EXERCISE DESCRIPTION ::
From the line containing "Would you be so kind as to locate the metal" onward, retype each line of the entries below exactly, last line included.
* * * *
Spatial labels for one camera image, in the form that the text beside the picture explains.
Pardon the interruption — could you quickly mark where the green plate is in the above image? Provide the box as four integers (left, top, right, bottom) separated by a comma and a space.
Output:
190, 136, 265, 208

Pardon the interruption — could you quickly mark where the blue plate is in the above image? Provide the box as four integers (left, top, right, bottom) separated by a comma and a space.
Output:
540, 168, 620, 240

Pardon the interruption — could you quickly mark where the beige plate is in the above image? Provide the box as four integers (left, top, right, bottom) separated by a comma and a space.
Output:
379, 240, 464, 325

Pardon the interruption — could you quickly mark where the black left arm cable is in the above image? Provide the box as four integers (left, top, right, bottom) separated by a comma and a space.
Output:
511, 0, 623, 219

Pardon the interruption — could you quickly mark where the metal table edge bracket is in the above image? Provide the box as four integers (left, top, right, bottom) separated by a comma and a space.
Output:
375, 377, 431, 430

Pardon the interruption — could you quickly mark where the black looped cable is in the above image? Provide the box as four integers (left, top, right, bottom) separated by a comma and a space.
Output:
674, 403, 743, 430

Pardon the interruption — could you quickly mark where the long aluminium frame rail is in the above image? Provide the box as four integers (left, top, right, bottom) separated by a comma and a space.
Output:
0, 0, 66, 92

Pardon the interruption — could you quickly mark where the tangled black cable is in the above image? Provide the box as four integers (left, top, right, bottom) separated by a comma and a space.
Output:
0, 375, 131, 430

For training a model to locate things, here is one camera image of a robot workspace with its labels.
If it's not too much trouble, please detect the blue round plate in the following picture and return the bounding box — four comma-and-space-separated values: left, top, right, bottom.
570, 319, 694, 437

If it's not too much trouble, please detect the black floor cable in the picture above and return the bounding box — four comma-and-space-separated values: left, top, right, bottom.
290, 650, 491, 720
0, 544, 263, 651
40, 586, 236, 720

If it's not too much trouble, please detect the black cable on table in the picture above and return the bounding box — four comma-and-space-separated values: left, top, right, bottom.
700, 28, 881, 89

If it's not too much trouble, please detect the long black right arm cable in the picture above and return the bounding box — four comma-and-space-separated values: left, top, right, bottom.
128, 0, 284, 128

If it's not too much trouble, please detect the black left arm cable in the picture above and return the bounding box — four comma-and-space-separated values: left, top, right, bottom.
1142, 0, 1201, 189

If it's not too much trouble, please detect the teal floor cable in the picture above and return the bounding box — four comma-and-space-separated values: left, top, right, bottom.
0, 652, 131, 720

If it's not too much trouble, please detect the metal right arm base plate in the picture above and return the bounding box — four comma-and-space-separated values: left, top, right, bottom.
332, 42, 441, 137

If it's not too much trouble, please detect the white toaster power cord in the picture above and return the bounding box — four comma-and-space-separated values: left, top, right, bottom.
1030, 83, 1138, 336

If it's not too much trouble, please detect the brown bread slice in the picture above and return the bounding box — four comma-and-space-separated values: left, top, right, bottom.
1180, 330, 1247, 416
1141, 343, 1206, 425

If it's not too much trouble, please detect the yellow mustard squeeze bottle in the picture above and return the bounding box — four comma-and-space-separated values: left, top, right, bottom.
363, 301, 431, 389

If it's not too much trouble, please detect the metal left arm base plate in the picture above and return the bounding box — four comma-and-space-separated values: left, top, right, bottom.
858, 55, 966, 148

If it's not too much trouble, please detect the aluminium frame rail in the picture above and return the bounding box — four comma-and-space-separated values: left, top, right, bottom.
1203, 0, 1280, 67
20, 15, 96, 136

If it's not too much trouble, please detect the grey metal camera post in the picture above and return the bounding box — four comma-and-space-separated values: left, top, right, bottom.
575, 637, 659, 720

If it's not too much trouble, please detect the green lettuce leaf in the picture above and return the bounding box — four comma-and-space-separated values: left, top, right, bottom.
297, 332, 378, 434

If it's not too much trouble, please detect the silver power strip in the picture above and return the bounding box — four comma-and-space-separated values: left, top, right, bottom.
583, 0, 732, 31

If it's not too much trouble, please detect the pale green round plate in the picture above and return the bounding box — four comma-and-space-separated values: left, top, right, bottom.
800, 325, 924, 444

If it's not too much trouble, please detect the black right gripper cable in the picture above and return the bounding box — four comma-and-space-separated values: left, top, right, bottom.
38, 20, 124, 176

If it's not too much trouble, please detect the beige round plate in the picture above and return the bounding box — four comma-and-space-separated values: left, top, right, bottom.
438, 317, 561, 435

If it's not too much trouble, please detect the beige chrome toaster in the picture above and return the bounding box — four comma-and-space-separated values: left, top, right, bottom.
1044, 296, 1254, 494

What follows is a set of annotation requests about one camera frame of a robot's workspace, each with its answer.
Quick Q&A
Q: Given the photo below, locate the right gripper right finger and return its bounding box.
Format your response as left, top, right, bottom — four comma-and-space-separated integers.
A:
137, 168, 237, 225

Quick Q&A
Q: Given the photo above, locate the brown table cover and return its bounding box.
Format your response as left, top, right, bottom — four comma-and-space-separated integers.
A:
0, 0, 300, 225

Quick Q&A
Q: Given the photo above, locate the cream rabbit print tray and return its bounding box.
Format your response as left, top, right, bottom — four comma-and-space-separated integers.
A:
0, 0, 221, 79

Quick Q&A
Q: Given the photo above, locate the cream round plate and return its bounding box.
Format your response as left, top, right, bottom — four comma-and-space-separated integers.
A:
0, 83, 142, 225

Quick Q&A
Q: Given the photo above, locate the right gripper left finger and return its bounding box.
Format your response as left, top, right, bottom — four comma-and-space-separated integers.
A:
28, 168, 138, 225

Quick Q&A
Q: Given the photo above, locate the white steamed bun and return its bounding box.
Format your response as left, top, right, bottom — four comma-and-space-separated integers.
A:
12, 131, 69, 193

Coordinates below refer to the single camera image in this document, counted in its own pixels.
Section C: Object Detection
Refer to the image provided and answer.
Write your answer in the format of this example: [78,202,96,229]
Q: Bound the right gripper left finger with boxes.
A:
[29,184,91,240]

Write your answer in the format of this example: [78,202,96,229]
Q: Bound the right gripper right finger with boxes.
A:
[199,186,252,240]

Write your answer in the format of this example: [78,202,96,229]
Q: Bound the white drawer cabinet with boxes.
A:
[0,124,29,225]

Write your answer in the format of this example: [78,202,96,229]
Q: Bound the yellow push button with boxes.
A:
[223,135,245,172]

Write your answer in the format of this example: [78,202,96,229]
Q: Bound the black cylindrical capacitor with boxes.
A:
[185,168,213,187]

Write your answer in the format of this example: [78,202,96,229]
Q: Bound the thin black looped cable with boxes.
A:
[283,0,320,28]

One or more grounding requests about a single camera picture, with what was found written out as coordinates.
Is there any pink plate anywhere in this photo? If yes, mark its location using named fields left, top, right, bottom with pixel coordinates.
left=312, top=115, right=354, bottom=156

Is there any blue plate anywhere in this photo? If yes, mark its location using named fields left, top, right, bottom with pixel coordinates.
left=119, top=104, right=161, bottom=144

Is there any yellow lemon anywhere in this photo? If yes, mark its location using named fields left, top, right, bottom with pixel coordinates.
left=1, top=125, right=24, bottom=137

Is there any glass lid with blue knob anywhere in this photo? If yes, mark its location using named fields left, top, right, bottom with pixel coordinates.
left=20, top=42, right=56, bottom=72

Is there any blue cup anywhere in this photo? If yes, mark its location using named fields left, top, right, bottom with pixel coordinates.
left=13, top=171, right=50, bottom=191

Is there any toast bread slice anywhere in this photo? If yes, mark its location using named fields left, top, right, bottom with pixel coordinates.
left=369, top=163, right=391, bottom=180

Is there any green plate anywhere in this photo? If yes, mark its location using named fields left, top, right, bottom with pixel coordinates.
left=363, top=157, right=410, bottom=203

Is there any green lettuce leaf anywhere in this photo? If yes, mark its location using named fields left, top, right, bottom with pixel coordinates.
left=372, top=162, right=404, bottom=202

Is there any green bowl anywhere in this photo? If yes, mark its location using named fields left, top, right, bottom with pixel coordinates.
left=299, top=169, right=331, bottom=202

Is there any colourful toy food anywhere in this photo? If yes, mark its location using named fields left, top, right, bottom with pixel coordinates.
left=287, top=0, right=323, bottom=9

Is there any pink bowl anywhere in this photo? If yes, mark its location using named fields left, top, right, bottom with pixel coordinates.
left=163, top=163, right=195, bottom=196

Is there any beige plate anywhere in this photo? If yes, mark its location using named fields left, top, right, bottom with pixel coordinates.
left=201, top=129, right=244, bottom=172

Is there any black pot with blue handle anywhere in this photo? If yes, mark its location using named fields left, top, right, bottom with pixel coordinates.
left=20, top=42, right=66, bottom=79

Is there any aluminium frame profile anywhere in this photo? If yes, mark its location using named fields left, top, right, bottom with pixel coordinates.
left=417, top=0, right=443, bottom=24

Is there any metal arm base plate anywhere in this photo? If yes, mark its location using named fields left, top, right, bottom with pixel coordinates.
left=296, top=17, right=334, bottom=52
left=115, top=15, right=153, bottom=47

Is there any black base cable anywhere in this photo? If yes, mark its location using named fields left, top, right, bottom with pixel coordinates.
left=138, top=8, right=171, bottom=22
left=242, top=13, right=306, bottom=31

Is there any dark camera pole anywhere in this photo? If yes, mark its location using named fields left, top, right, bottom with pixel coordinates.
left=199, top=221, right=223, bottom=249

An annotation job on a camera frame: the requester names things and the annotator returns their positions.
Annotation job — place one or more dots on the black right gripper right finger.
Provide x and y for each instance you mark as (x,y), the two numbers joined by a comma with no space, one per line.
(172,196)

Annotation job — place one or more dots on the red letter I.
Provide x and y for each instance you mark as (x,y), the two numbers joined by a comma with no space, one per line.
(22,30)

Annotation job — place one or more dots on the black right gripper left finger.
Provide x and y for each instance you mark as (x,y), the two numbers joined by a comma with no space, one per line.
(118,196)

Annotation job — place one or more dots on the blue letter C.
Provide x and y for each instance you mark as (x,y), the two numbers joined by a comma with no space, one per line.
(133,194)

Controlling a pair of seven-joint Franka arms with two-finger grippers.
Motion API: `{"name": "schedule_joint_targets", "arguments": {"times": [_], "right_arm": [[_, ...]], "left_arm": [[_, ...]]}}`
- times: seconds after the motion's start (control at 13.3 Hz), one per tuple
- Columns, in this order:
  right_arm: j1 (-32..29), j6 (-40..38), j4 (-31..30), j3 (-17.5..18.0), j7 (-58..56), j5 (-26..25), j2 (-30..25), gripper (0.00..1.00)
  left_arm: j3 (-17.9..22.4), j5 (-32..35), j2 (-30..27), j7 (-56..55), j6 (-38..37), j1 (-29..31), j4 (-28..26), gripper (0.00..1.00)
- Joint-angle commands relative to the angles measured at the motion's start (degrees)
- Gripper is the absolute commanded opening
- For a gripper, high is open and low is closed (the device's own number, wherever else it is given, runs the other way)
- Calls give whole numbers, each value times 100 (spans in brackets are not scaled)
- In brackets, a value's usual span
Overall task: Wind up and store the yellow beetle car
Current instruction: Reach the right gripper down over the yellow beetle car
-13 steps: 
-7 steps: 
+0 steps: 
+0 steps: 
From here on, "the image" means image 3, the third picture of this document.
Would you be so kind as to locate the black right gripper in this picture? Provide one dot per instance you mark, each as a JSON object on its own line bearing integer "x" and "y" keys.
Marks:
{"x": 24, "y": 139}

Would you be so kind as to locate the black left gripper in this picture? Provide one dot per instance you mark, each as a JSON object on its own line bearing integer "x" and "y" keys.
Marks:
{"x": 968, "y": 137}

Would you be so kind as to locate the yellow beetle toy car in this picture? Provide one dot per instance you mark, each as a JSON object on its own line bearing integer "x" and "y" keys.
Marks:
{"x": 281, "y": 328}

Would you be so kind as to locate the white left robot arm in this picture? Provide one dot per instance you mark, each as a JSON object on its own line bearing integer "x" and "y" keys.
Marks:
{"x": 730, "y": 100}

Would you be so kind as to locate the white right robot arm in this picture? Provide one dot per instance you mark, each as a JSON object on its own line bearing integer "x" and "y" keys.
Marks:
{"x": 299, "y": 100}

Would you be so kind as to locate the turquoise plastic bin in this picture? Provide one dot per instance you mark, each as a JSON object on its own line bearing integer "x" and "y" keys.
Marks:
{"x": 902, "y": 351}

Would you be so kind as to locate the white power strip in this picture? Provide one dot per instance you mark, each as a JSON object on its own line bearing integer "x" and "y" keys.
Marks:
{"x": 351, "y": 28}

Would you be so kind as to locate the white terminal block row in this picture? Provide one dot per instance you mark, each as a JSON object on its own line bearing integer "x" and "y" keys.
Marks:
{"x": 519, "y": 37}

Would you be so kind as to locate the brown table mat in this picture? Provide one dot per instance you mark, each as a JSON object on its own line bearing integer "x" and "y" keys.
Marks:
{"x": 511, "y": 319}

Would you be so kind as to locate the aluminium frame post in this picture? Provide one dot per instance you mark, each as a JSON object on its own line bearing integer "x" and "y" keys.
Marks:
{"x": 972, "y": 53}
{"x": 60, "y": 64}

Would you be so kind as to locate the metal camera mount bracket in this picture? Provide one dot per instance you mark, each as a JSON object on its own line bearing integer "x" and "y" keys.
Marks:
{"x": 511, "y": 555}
* * * *
RESULT OF THE TASK ::
Would you be so kind as to locate the metal camera mount bracket in this picture? Provide one dot per instance you mark, each as a JSON object on its own line bearing integer "x" and "y" keys.
Marks:
{"x": 511, "y": 555}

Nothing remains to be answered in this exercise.